WHAT NEEDS TO BE DONE -
Print the first line of the records below and every line after it, up to and including the line with "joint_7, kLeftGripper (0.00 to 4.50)". Print nothing else.

DATA SECTION -
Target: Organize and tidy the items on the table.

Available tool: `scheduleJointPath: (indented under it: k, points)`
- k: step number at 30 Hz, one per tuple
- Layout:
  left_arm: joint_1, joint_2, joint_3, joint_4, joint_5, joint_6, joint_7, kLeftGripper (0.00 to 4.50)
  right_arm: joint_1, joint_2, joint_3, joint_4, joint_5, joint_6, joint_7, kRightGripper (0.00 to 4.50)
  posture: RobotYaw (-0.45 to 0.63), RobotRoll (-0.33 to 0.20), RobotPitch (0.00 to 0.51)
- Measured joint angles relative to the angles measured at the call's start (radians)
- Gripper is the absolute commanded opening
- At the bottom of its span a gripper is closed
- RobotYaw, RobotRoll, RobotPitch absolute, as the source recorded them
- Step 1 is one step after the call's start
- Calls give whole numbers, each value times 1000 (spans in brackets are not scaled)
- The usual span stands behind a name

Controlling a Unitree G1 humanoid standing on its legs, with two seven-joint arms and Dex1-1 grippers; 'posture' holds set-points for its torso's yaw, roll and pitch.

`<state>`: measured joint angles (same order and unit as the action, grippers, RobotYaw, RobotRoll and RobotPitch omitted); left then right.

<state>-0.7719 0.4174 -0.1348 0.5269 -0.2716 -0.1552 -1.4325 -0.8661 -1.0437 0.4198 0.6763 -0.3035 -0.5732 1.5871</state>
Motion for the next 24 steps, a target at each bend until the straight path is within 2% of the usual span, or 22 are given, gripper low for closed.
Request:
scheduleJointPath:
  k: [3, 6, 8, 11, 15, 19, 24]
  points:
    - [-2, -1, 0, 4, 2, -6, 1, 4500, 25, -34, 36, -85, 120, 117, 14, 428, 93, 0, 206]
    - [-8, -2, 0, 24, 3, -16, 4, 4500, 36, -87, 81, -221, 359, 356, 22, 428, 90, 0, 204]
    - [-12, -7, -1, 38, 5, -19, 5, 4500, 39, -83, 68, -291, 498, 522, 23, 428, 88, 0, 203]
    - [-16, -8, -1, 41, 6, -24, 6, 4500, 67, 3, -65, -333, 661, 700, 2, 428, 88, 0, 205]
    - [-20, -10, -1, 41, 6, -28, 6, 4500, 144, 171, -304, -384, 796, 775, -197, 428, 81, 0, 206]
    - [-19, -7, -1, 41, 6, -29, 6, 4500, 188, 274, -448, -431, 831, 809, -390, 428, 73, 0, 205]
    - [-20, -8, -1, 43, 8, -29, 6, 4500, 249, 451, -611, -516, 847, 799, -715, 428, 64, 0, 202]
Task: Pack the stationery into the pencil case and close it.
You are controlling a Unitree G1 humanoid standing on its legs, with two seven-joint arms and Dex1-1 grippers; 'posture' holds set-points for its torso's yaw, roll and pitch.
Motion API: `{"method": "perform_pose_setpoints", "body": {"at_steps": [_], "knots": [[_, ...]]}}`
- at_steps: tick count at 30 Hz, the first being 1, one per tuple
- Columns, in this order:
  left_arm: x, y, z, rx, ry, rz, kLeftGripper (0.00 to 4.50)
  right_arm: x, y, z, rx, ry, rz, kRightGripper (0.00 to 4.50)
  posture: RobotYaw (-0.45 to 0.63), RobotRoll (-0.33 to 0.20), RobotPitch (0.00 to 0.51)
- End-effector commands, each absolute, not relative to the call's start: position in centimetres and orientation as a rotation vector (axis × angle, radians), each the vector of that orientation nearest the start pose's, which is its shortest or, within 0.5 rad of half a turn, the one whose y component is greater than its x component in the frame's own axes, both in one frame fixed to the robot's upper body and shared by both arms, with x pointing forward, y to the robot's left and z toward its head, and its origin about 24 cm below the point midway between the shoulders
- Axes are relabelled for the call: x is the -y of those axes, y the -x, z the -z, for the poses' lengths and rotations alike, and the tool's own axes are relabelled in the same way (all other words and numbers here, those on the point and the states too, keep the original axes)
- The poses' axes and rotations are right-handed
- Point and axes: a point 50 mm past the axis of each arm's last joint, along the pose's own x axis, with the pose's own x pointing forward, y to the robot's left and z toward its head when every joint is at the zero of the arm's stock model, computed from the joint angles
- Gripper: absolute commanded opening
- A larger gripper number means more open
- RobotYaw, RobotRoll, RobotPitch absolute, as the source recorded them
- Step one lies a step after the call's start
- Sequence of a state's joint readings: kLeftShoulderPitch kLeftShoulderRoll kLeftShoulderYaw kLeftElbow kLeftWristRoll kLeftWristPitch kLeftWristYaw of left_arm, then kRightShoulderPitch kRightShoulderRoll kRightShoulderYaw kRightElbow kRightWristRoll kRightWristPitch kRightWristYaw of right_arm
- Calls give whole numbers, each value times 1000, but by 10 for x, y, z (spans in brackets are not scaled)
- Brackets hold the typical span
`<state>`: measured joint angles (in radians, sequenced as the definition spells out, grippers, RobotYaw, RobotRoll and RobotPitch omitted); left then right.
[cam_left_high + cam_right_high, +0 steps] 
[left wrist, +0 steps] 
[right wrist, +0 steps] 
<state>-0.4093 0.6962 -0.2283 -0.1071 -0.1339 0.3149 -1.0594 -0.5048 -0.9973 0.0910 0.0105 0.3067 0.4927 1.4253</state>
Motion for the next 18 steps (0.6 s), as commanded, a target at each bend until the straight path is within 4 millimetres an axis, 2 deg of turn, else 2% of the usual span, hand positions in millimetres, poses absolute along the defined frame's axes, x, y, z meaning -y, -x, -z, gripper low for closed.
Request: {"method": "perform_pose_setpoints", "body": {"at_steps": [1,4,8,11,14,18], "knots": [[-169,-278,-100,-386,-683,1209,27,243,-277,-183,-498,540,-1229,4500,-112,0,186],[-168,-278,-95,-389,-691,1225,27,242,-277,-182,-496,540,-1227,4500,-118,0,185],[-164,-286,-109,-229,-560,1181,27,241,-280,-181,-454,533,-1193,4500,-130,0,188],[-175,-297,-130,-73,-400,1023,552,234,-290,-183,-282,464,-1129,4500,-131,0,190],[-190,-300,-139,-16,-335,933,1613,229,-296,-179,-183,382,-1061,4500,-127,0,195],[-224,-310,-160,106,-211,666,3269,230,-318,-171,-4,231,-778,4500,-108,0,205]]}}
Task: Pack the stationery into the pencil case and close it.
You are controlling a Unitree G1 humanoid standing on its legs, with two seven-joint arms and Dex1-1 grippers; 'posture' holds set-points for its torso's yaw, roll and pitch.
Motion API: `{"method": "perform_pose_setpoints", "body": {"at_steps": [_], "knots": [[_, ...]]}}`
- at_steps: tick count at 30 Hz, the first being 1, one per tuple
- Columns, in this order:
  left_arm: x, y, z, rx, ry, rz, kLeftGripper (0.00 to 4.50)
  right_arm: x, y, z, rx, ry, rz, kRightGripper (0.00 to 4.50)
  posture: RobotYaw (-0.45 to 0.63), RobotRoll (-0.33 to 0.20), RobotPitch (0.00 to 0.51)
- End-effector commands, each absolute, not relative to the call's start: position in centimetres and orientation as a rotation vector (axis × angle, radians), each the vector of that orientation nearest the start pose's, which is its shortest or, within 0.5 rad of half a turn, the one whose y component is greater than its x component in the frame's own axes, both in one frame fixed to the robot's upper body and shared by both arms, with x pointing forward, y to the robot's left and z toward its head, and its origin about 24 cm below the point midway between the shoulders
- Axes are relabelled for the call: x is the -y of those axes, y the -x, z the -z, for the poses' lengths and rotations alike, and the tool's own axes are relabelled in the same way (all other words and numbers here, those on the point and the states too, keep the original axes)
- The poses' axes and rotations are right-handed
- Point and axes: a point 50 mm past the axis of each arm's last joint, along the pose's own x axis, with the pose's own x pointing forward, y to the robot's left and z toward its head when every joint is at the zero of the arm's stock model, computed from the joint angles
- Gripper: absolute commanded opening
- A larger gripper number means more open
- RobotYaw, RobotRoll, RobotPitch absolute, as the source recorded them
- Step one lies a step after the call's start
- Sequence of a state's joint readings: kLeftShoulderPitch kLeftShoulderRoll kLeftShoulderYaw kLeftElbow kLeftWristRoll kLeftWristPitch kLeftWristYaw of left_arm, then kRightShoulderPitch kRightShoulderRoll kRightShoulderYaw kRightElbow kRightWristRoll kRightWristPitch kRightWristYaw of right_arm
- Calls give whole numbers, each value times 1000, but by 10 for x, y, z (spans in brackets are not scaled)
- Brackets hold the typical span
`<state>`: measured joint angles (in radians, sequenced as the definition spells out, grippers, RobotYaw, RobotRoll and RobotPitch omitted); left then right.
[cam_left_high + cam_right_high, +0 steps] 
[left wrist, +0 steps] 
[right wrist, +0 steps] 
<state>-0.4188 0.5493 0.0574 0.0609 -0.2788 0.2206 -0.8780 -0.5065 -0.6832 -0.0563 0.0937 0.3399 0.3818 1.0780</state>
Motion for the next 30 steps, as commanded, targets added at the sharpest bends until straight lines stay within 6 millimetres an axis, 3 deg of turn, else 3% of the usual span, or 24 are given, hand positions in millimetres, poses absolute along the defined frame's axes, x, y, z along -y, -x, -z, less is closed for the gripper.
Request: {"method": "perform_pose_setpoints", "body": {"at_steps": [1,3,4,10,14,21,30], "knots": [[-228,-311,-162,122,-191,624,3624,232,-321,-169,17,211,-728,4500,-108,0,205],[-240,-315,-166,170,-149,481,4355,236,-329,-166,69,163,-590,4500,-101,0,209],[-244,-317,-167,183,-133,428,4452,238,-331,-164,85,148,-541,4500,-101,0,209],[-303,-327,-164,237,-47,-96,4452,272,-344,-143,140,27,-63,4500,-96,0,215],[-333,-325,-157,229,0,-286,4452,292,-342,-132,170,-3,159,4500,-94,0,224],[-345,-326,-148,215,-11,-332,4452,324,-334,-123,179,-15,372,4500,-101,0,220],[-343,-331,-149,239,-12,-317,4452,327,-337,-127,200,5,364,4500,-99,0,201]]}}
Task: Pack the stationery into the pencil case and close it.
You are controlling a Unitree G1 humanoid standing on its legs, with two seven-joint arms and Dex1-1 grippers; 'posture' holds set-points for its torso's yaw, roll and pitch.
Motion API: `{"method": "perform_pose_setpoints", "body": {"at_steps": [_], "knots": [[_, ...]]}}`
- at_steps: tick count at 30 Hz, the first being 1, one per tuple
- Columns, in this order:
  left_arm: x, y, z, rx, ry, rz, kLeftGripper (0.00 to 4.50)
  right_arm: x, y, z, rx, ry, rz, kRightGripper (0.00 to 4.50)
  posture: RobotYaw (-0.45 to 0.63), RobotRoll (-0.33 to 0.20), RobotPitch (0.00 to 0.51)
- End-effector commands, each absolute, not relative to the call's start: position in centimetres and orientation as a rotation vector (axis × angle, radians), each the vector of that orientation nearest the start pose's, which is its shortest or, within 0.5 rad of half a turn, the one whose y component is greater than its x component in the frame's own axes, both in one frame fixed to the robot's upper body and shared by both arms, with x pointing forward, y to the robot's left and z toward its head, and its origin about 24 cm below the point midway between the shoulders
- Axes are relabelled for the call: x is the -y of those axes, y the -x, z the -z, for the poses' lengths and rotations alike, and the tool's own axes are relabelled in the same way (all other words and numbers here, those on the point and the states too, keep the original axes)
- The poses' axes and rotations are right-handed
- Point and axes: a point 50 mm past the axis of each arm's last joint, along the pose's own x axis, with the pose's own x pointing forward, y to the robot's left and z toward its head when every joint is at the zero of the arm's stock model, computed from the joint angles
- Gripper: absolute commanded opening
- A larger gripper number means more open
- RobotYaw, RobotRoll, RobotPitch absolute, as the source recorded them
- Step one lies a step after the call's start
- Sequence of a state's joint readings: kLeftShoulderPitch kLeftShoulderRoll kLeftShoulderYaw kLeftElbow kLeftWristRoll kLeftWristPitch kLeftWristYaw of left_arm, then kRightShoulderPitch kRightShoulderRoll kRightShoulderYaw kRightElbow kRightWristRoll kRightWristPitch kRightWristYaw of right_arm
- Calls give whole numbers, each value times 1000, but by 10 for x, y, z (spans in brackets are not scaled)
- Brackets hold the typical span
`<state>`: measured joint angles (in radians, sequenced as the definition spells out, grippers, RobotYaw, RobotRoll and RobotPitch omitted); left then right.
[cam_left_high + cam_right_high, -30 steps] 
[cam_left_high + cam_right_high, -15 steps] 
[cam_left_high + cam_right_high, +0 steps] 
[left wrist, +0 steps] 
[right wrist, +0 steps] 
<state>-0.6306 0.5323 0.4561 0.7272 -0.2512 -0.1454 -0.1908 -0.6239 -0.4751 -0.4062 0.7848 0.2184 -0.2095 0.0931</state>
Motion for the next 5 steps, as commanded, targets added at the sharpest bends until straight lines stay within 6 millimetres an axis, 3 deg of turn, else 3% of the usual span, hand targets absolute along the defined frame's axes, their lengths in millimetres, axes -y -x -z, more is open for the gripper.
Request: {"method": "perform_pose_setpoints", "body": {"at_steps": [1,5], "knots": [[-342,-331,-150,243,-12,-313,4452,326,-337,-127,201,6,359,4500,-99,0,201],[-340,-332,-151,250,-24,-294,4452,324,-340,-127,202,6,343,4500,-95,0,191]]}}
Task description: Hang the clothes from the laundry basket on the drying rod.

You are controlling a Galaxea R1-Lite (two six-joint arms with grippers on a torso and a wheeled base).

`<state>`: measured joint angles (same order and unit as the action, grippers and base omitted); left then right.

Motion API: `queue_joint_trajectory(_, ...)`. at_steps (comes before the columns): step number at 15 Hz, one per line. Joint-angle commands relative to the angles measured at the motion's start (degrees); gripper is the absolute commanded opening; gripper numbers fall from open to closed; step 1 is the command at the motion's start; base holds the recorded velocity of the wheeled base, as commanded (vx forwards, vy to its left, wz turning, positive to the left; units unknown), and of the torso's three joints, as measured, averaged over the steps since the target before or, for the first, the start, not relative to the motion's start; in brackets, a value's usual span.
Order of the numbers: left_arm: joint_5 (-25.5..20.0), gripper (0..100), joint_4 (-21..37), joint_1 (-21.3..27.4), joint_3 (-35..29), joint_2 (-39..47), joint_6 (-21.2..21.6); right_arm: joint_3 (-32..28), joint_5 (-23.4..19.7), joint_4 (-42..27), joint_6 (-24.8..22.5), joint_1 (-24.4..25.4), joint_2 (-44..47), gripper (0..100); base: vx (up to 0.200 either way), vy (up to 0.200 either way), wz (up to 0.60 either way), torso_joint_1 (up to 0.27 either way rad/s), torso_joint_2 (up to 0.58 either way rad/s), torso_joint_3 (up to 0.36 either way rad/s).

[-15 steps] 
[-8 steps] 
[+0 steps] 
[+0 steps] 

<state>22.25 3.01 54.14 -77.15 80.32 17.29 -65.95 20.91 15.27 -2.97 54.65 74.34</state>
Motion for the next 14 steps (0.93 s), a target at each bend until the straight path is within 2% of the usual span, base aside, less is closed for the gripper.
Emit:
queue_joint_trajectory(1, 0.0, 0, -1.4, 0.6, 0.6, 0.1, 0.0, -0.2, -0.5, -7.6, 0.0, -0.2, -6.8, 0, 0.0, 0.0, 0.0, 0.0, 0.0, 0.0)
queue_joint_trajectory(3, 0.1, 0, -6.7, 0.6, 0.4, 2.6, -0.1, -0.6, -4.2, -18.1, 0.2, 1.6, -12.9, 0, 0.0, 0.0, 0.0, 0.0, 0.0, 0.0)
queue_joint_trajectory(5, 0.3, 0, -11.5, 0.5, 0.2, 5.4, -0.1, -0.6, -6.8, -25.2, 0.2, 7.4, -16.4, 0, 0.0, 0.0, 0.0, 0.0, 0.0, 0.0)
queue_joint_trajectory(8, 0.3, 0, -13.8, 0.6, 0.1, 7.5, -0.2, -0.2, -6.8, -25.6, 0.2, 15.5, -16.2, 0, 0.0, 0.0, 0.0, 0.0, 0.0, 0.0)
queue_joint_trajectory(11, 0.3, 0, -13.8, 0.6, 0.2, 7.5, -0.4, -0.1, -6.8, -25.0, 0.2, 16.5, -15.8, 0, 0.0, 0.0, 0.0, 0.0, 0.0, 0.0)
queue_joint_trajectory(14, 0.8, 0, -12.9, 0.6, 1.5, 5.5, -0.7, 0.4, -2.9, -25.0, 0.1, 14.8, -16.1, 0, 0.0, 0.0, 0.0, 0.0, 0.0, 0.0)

OUTPUT FOR THIS TASK -
Target: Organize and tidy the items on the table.

Available tool: `scheduleJointPath: (indented under it: k, points)`
- k: step number at 30 Hz, one per tuple
- Layout:
  left_arm: joint_1, joint_2, joint_3, joint_4, joint_5, joint_6, joint_7, kLeftGripper (0.00 to 4.50)

Nothing else goes in the answer.